[WORK TASK]
What you give back must match the data exactly, minus the pictures.

[INFORMATION SUPPLIED]
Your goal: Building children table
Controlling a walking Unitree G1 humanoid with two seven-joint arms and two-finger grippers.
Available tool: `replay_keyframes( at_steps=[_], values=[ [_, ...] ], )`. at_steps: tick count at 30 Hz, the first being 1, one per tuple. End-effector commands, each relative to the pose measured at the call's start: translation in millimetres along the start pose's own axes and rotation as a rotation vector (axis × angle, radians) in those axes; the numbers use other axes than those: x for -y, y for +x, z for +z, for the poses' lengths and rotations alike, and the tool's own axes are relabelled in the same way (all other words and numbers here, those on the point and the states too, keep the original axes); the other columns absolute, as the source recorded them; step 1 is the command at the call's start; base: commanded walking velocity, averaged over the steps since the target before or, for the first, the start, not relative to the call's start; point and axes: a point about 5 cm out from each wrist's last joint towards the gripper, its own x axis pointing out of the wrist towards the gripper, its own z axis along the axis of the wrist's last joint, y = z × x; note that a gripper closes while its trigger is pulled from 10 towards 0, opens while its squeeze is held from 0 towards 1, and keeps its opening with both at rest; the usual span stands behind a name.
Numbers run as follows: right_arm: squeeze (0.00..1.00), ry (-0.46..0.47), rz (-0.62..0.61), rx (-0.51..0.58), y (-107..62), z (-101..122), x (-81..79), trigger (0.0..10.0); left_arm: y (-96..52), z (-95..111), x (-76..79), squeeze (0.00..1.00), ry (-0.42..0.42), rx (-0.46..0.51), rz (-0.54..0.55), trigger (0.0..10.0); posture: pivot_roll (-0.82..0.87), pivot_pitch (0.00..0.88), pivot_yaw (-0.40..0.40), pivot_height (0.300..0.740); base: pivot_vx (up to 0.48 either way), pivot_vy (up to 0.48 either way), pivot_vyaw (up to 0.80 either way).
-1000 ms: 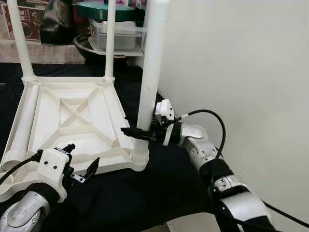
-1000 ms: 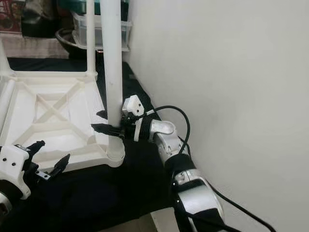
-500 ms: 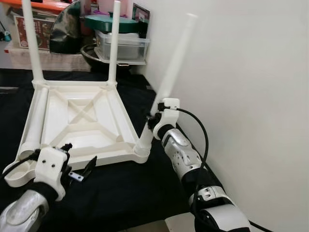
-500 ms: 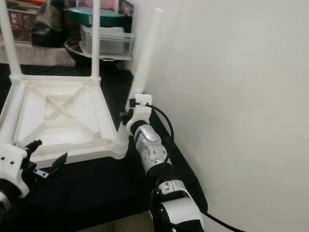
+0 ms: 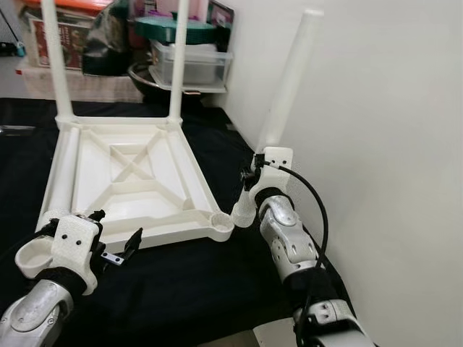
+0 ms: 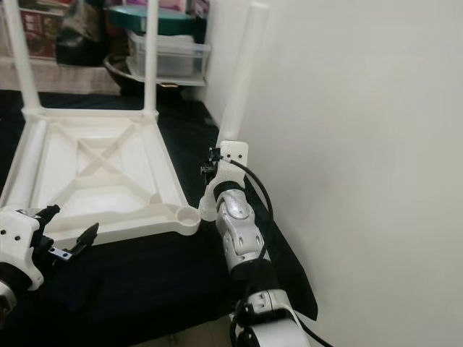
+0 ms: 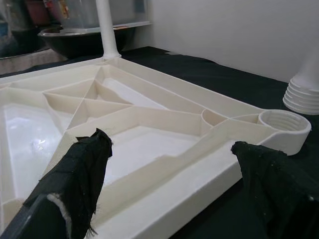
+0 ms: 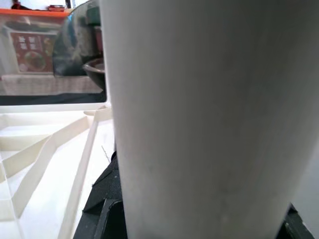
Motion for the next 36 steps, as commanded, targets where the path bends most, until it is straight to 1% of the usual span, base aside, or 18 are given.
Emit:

[SOLUTION FOR THIS PROBLEM]
Your goal: Building children table
Controlling a walking Unitree G1 humanoid with two seven-joint arms and two-finger grippers.
Available tool: `replay_keyframes( at_steps=[_], values=[ [_, ...] ], )`. at_steps: tick count at 30 Hz, the first being 1, one per tuple. End-effector commands, each relative to the pose measured at the call's start: translation in millimetres along the start pose's own axes and rotation as a rotation vector (axis × angle, radians) in those axes; the numbers use other axes than those: x for -y, y for +x, z for +z, for the poses' lengths and rotations alike, and the tool's own axes are relabelled in the same way (all other words and numbers here, those on the point and the states too, keep the original axes); the other columns absolute, as the source recorded them; step 1 is the command at the call's start; base: commanded walking velocity, averaged over the steps since the target before or, for the first, the start, not relative to the call's start; point and axes: a point about 5 cm out from each wrist's last joint towards the gripper, its own x axis pointing out of the wrist towards the gripper, its own z axis along the axis of the wrist's last joint, y = z × x; note that a gripper closes while its trigger is pulled from 10 towards 0, opens while its squeeze is held from 0 towards 1, and keeps its opening with both at rest; the usual span stands behind a name.
Numbers run as follows: right_arm: squeeze (0.00..1.00), ry (-0.46..0.47), rz (-0.62..0.61), rx (-0.51..0.58), y (-107..62), z (-101..122), x (-81..79), trigger (0.0..10.0); left_arm: y (-96..52), z (-95..111), x (-76..79), squeeze (0.00..1.00), ry (-0.42..0.42), rx (-0.46..0.51), rz (-0.54..0.55), trigger (0.0..10.0); posture: pivot_roll (-0.82..0.87), pivot_pitch (0.00..0.88), pivot_yaw (-0.40..0.40), pivot_height (0.300..0.740); base: pivot_vx (up to 0.48 either way), pivot_vy (up to 0.48 either way), pivot_vyaw (up to 0.80 either way).
-1000 ms: 
-1000 ms: 
-500 ms: 
-500 ms: 
+0 ms: 
+0 ms: 
+0 ms: 
+0 ms: 
Motion for the next 36 steps, as commanded, targets where the path bends most, until it is straight to 1% of the usual span, base aside, or 18 are given.
Emit:

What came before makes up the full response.